What is Jetting Fiber?

Air is used as a means to reduce friction between the microfiber cable jacket and the inside wall of the microduct. There are two types of friction that must be overcome by the microfiber to efficiently move forward-static friction and dynamic friction. Static friction is the force that exists between the contact surfaces when an object is not in motion. It tells operators how much force is needed to start that object in motion. Dynamic friction is the force that exists between the contact surfaces when an object is in motion. It tells operators how much applied force is needed to keep the object in motion. The heavier the object is, the greater the friction is. Air pressure (bars or pounds per square inch [PSI]) is more critical than volume of air, which is typically referred to in cubic feet per minute (CFM). So, 15 bars (217 PSI) at 35 CFM is the ideal and maximum pressure that should be used, while 10 bars (145 PSI) at 180 CFM of pressure is the minimum. The greater the air pressure, the less tendency the surface of the microfiber will come in contact with the surface of the microduct.

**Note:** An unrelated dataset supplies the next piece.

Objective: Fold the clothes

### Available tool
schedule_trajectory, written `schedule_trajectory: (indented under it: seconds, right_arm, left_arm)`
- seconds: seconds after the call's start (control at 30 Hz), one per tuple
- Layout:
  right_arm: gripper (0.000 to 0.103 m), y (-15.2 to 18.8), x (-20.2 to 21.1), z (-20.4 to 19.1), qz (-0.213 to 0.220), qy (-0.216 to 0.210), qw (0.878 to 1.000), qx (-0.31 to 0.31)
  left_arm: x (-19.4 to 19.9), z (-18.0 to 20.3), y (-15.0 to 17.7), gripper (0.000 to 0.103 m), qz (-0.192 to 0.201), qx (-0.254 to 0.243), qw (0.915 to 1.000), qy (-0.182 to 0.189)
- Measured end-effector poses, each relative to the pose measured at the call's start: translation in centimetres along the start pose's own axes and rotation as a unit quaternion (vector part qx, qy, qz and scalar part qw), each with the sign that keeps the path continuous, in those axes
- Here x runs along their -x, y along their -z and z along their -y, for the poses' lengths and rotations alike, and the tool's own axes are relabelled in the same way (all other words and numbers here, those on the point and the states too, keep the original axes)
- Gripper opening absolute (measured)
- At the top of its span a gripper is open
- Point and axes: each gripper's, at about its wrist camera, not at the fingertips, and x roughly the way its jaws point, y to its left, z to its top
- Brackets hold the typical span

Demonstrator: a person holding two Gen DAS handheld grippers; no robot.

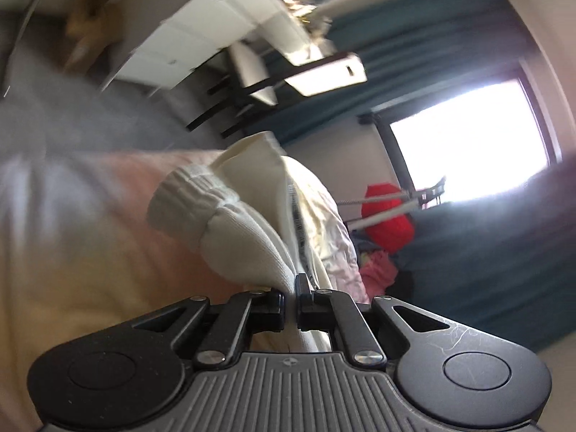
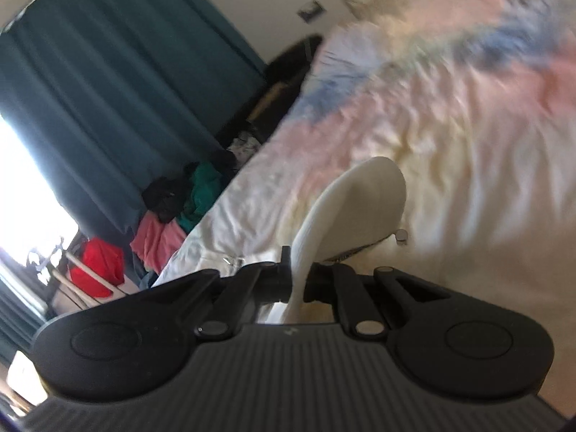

To reduce weight and OD, the strength members and sheath design of microcables are modified to result in a smaller form factor while providing the same fiber strand capacity. Microcables are generally jetted inside a microduct. Overrides with microducts increase the capacity of existing empty or occupied conduit structures. The use of these smaller ducts and cables for communications and data solutions is generically referred to as microtechnology. Microtechnology is widely accepted in North America as an alternative to traditional cabling solutions.

The scope of a project and volume of work will dictate an operator’s jetting equipment needs. There may be little need to equip more than one or two crews with jetting equipment for a large system or possibly even a region. Jetting equipment suppliers can help match operators’ equipment performance and volume requirements to fit their demand.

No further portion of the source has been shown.